▶ **Exercise brief**: Each line below from the one containing "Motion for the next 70" through the one containing "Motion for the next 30" is to be given again exactly, and no line outside that span.

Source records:
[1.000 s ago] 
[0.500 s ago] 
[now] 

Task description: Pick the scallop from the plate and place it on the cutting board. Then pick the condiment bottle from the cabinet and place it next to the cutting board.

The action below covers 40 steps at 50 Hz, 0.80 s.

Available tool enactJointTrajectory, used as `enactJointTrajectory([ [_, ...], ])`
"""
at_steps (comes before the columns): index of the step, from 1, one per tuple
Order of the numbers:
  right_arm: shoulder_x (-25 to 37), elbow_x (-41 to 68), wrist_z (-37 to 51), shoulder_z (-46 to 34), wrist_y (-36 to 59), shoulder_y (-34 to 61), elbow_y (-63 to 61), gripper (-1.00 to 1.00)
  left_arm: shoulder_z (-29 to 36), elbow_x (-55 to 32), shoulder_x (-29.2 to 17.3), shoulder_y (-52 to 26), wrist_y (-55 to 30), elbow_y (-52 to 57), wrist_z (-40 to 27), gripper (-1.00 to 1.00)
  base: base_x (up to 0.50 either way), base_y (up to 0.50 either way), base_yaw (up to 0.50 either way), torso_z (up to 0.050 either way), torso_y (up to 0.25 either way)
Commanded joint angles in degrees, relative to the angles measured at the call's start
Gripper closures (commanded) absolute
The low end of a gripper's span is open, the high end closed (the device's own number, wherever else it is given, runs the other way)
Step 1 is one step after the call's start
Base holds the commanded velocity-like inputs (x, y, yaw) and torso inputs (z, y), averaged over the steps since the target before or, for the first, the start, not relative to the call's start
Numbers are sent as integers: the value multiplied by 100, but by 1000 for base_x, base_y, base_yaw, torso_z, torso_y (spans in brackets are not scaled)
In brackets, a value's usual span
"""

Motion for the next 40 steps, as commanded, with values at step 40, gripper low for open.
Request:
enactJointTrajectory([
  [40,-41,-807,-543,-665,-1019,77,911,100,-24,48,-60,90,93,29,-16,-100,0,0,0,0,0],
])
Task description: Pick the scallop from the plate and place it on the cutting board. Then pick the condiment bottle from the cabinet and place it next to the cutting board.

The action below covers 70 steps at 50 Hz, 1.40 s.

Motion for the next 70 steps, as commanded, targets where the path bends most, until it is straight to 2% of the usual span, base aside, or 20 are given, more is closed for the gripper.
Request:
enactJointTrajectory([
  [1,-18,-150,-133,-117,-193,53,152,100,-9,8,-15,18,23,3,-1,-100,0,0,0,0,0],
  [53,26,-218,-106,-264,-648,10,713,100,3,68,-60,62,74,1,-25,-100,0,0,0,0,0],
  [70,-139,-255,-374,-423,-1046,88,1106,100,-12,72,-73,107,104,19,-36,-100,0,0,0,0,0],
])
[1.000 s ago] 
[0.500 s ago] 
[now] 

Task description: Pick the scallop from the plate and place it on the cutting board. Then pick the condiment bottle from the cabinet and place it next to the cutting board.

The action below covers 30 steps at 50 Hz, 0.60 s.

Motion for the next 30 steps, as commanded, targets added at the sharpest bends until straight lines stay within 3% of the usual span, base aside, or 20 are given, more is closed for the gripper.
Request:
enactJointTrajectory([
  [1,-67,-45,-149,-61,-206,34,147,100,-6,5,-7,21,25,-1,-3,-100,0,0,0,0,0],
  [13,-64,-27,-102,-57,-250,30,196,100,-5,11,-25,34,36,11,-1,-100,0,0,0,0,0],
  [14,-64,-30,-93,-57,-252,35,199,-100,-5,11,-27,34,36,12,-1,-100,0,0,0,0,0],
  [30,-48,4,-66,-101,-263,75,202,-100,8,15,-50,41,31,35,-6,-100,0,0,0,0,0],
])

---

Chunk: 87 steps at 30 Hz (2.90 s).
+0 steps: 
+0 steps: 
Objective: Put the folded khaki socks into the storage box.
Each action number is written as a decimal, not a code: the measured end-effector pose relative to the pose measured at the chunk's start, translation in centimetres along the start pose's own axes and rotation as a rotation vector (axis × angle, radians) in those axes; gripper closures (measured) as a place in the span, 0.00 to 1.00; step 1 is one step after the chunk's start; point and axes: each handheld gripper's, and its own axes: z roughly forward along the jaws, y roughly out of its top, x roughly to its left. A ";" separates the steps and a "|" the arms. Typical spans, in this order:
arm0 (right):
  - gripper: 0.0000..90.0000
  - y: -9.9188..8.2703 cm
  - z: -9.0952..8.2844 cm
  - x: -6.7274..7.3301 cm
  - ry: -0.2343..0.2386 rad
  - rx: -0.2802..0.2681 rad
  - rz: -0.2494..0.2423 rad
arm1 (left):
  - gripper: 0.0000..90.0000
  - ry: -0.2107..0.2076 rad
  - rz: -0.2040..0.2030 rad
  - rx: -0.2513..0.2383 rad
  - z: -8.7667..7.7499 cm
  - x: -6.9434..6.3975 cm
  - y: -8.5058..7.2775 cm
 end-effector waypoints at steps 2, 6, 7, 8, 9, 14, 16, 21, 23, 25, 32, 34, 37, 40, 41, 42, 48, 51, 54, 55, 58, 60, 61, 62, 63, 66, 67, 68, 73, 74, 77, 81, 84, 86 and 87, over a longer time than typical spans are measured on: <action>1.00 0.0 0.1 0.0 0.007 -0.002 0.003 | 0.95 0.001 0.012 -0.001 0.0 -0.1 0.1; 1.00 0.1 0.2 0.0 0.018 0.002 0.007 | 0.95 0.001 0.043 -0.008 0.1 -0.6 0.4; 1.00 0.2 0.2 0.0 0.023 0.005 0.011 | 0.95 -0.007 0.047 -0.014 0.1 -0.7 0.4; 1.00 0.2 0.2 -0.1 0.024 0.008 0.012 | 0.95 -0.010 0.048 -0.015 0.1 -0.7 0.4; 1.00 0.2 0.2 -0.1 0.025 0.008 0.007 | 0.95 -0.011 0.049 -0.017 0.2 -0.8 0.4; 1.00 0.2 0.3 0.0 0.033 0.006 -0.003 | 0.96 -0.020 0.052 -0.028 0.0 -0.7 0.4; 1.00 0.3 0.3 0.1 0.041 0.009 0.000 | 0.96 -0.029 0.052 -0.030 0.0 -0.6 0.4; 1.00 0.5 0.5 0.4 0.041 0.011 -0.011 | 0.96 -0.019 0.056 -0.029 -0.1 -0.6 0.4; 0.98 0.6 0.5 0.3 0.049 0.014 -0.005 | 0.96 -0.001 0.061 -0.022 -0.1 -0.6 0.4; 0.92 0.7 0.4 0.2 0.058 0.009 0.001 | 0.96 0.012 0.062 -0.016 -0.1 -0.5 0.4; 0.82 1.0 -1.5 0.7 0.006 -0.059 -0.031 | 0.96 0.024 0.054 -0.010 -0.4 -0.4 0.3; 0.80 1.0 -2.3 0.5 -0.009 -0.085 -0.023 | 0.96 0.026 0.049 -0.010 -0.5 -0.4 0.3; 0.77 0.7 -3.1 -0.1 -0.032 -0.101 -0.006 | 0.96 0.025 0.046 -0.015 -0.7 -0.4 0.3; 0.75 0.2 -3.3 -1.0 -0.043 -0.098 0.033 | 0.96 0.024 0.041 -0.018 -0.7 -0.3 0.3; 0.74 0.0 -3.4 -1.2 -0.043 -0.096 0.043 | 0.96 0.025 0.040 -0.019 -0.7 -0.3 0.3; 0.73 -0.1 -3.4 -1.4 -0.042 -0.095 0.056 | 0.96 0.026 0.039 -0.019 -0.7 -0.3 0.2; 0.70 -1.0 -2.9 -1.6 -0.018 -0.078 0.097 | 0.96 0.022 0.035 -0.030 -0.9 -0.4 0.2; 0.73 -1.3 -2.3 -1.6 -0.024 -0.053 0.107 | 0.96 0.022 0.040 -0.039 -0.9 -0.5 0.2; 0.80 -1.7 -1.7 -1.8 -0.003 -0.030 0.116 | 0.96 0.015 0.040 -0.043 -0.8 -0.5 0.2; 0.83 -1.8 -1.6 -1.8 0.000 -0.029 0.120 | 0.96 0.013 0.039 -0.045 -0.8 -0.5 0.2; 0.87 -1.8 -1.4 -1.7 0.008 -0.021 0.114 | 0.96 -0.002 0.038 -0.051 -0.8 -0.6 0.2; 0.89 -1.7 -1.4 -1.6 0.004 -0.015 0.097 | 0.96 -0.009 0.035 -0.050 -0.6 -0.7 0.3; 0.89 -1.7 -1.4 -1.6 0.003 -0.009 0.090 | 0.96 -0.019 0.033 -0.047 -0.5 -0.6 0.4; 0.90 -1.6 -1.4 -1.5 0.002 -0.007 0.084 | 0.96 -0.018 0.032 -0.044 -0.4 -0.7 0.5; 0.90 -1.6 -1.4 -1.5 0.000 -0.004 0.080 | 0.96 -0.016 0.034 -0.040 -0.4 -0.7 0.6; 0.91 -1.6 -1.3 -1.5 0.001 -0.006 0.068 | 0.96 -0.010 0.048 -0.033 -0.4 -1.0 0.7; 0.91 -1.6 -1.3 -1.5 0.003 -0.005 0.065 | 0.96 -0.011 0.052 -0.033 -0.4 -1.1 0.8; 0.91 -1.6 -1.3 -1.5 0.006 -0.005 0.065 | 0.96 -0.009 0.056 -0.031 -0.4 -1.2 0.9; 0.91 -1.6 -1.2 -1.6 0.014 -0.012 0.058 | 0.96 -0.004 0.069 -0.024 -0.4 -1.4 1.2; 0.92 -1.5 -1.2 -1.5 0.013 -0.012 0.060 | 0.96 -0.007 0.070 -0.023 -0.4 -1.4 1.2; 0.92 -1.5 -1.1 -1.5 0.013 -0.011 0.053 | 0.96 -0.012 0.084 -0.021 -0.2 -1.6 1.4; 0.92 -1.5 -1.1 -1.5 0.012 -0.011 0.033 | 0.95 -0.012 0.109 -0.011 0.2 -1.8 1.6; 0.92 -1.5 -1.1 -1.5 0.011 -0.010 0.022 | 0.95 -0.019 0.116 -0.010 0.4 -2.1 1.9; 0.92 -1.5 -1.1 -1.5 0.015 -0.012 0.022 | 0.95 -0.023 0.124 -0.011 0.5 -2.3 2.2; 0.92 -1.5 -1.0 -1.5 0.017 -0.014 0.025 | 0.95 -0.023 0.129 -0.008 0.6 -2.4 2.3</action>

▶ **Result of this exercise**:
Motion for the next 70 steps, as commanded, targets where the path bends most, until it is straight to 2% of the usual span, base aside, or 20 are given, more is closed for the gripper.
Request:
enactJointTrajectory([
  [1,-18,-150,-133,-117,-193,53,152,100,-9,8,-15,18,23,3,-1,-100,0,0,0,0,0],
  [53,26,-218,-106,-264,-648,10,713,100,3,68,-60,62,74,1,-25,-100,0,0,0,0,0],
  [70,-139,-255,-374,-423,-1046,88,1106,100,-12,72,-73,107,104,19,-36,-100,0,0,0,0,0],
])
[1.000 s ago] 
[0.500 s ago] 
[now] 

Task description: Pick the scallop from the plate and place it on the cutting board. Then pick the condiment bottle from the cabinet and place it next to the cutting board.

The action below covers 30 steps at 50 Hz, 0.60 s.

Motion for the next 30 steps, as commanded, targets added at the sharpest bends until straight lines stay within 3% of the usual span, base aside, or 20 are given, more is closed for the gripper.

The full output has already been given.